### Problem to solve
The required answer is the data below, restated word for word with images omitted.

** Material for this exercise follows **

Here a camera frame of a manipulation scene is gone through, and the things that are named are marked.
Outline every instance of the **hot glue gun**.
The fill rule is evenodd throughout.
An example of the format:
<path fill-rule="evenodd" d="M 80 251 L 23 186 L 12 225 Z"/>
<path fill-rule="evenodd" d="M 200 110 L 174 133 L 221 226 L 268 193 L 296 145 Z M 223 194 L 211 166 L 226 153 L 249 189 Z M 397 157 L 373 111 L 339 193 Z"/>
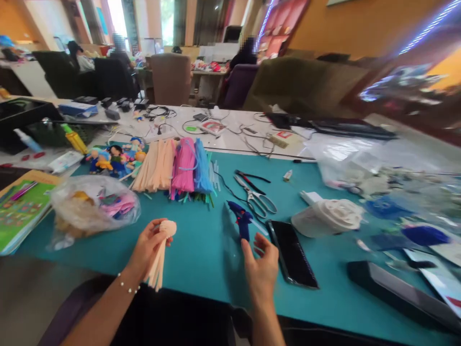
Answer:
<path fill-rule="evenodd" d="M 237 224 L 239 225 L 240 238 L 246 239 L 250 242 L 250 233 L 248 232 L 248 224 L 252 223 L 253 216 L 239 206 L 237 203 L 227 201 L 230 210 L 232 210 L 237 217 Z"/>

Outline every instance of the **red-handled pliers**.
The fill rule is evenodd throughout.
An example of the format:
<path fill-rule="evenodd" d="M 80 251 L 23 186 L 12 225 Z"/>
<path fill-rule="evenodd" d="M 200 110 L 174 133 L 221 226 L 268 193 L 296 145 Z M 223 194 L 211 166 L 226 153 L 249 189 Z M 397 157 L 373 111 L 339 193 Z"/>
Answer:
<path fill-rule="evenodd" d="M 263 181 L 265 181 L 266 183 L 270 183 L 270 180 L 267 180 L 266 178 L 263 178 L 263 177 L 260 177 L 260 176 L 257 176 L 257 175 L 252 175 L 252 174 L 247 174 L 247 173 L 243 173 L 242 171 L 239 171 L 239 170 L 235 170 L 235 174 L 238 174 L 239 176 L 242 177 L 242 179 L 244 181 L 246 181 L 248 183 L 249 186 L 251 186 L 257 193 L 260 193 L 261 195 L 266 195 L 266 193 L 264 191 L 261 191 L 260 189 L 258 189 L 251 181 L 250 179 L 247 178 L 247 176 L 249 177 L 252 177 L 252 178 L 256 178 L 256 179 L 261 179 Z"/>

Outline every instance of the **bracelet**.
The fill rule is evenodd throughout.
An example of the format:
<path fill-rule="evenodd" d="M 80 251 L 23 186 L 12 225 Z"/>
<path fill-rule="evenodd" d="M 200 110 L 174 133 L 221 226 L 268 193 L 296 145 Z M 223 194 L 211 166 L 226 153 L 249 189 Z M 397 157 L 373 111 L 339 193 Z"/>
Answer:
<path fill-rule="evenodd" d="M 125 283 L 123 281 L 120 281 L 120 286 L 124 286 Z M 134 290 L 134 294 L 136 294 L 139 290 L 141 289 L 141 286 L 138 286 L 137 290 Z M 131 288 L 128 288 L 128 293 L 131 293 L 133 290 Z"/>

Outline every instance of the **hand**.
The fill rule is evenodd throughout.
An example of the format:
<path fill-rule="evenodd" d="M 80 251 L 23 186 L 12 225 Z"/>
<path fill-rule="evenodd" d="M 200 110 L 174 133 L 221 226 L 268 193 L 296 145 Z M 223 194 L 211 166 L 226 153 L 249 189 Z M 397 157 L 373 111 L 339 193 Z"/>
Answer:
<path fill-rule="evenodd" d="M 165 239 L 165 234 L 159 231 L 159 226 L 162 221 L 167 219 L 156 219 L 149 222 L 146 228 L 139 235 L 136 246 L 134 247 L 133 254 L 125 267 L 126 272 L 129 273 L 138 282 L 144 280 L 147 271 L 154 262 L 155 253 L 160 243 Z M 168 238 L 166 246 L 171 246 L 173 238 Z"/>
<path fill-rule="evenodd" d="M 245 256 L 245 273 L 255 307 L 263 307 L 274 302 L 274 286 L 279 272 L 279 249 L 260 233 L 255 236 L 255 252 L 261 257 L 255 259 L 250 244 L 242 239 Z"/>

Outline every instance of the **teal table mat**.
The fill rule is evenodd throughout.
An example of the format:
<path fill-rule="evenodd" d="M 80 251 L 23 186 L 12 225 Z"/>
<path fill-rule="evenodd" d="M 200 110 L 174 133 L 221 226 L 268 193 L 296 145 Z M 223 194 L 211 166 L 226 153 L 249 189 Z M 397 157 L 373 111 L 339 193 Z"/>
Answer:
<path fill-rule="evenodd" d="M 358 203 L 356 196 L 324 186 L 316 164 L 215 152 L 212 159 L 218 160 L 219 172 L 240 198 L 246 198 L 246 193 L 233 178 L 236 169 L 272 181 L 268 184 L 251 179 L 277 205 L 279 211 L 273 216 L 274 220 L 288 222 L 292 215 L 306 208 L 299 196 L 301 190 L 315 191 L 323 198 L 347 198 Z M 88 166 L 81 166 L 75 175 L 87 174 L 88 169 Z M 291 180 L 284 182 L 283 175 L 290 169 L 293 169 Z M 214 208 L 202 202 L 170 201 L 162 191 L 151 194 L 152 200 L 143 194 L 138 196 L 142 214 L 134 225 L 79 239 L 67 249 L 49 252 L 46 247 L 53 234 L 52 212 L 17 253 L 114 275 L 126 265 L 144 227 L 152 219 L 166 217 L 177 223 L 178 231 L 166 252 L 163 286 L 250 307 L 238 226 L 225 203 L 226 200 L 239 201 L 222 182 L 221 192 L 213 197 Z M 279 272 L 275 288 L 277 313 L 409 345 L 450 344 L 451 336 L 422 327 L 349 280 L 346 274 L 348 261 L 370 260 L 432 294 L 417 274 L 394 271 L 385 265 L 388 259 L 384 255 L 367 253 L 356 245 L 357 237 L 377 234 L 387 227 L 371 215 L 366 218 L 369 223 L 363 224 L 359 232 L 319 239 L 298 234 L 320 289 L 309 290 L 288 284 Z M 250 237 L 254 237 L 256 231 L 257 228 L 250 225 Z"/>

** End of Material for this exercise **

### Solution
Here a camera frame of a manipulation scene is gone through, and the things that are named are marked.
Outline every instance of the **hot glue gun**.
The fill rule is evenodd throughout.
An example of the format:
<path fill-rule="evenodd" d="M 80 251 L 23 186 L 12 225 Z"/>
<path fill-rule="evenodd" d="M 200 110 L 174 133 L 221 226 L 268 193 L 296 145 Z M 223 194 L 211 166 L 226 153 L 249 189 Z M 397 157 L 373 111 L 339 193 Z"/>
Answer:
<path fill-rule="evenodd" d="M 237 224 L 239 225 L 240 238 L 246 239 L 250 242 L 250 233 L 248 232 L 248 224 L 252 223 L 253 216 L 239 206 L 237 203 L 227 201 L 230 210 L 232 210 L 237 217 Z"/>

Outline every instance of the **red-handled pliers**.
The fill rule is evenodd throughout.
An example of the format:
<path fill-rule="evenodd" d="M 80 251 L 23 186 L 12 225 Z"/>
<path fill-rule="evenodd" d="M 200 110 L 174 133 L 221 226 L 268 193 L 296 145 Z M 223 194 L 211 166 L 226 153 L 249 189 Z M 397 157 L 373 111 L 339 193 Z"/>
Answer:
<path fill-rule="evenodd" d="M 263 181 L 265 181 L 266 183 L 270 183 L 270 180 L 267 180 L 266 178 L 263 178 L 263 177 L 260 177 L 260 176 L 257 176 L 257 175 L 252 175 L 252 174 L 247 174 L 247 173 L 243 173 L 242 171 L 239 171 L 239 170 L 235 170 L 235 174 L 238 174 L 239 176 L 242 177 L 242 179 L 244 181 L 246 181 L 248 183 L 249 186 L 251 186 L 257 193 L 260 193 L 261 195 L 266 195 L 266 193 L 264 191 L 261 191 L 260 189 L 258 189 L 251 181 L 250 179 L 247 178 L 247 176 L 249 177 L 252 177 L 252 178 L 256 178 L 256 179 L 261 179 Z"/>

Outline every instance of the **bracelet**.
The fill rule is evenodd throughout.
An example of the format:
<path fill-rule="evenodd" d="M 80 251 L 23 186 L 12 225 Z"/>
<path fill-rule="evenodd" d="M 200 110 L 174 133 L 221 226 L 268 193 L 296 145 Z M 223 194 L 211 166 L 226 153 L 249 189 Z M 397 157 L 373 111 L 339 193 Z"/>
Answer:
<path fill-rule="evenodd" d="M 125 283 L 123 281 L 120 281 L 120 286 L 124 286 Z M 134 290 L 134 294 L 136 294 L 139 290 L 141 289 L 141 286 L 138 286 L 137 290 Z M 131 288 L 128 288 L 128 293 L 131 293 L 133 290 Z"/>

Outline every instance of the **hand**.
The fill rule is evenodd throughout.
An example of the format:
<path fill-rule="evenodd" d="M 80 251 L 23 186 L 12 225 Z"/>
<path fill-rule="evenodd" d="M 200 110 L 174 133 L 221 226 L 268 193 L 296 145 Z M 223 194 L 211 166 L 226 153 L 249 189 Z M 397 157 L 373 111 L 339 193 Z"/>
Answer:
<path fill-rule="evenodd" d="M 165 239 L 165 234 L 159 231 L 159 226 L 162 221 L 167 219 L 156 219 L 149 222 L 146 228 L 139 235 L 136 246 L 134 247 L 133 254 L 125 267 L 126 272 L 129 273 L 138 282 L 144 280 L 147 271 L 154 262 L 155 253 L 160 243 Z M 168 238 L 166 246 L 171 246 L 173 238 Z"/>
<path fill-rule="evenodd" d="M 245 256 L 245 273 L 255 307 L 263 307 L 274 302 L 274 286 L 279 272 L 279 249 L 260 233 L 255 236 L 255 252 L 261 257 L 255 259 L 250 244 L 242 239 Z"/>

Outline every instance of the **teal table mat**.
The fill rule is evenodd throughout.
An example of the format:
<path fill-rule="evenodd" d="M 80 251 L 23 186 L 12 225 Z"/>
<path fill-rule="evenodd" d="M 200 110 L 174 133 L 221 226 L 268 193 L 296 145 Z M 223 194 L 211 166 L 226 153 L 249 189 Z M 397 157 L 373 111 L 339 193 Z"/>
Answer:
<path fill-rule="evenodd" d="M 358 203 L 356 196 L 324 186 L 316 164 L 215 152 L 212 159 L 218 160 L 219 172 L 240 198 L 246 198 L 246 193 L 233 178 L 236 169 L 272 181 L 268 184 L 251 179 L 277 205 L 279 211 L 273 216 L 274 220 L 288 222 L 292 215 L 306 208 L 299 196 L 301 190 L 315 191 L 323 198 L 347 198 Z M 88 166 L 81 166 L 75 175 L 87 174 L 88 169 Z M 291 180 L 284 182 L 283 175 L 290 169 L 293 169 Z M 214 208 L 202 202 L 170 201 L 162 191 L 151 194 L 152 200 L 143 194 L 138 196 L 142 214 L 134 225 L 79 239 L 67 249 L 49 252 L 46 247 L 53 234 L 52 212 L 17 253 L 114 275 L 126 265 L 144 227 L 152 219 L 166 217 L 177 223 L 178 231 L 166 252 L 163 286 L 250 307 L 238 226 L 225 203 L 226 200 L 239 201 L 222 182 L 221 192 L 213 197 Z M 279 272 L 275 288 L 277 313 L 409 345 L 450 344 L 451 336 L 422 327 L 349 280 L 346 274 L 348 261 L 370 260 L 432 294 L 417 274 L 394 271 L 385 265 L 388 259 L 384 255 L 367 253 L 356 245 L 357 237 L 377 234 L 387 227 L 371 215 L 366 218 L 369 223 L 363 224 L 359 232 L 319 239 L 298 234 L 320 289 L 309 290 L 288 284 Z M 250 237 L 254 237 L 256 231 L 257 228 L 250 225 Z"/>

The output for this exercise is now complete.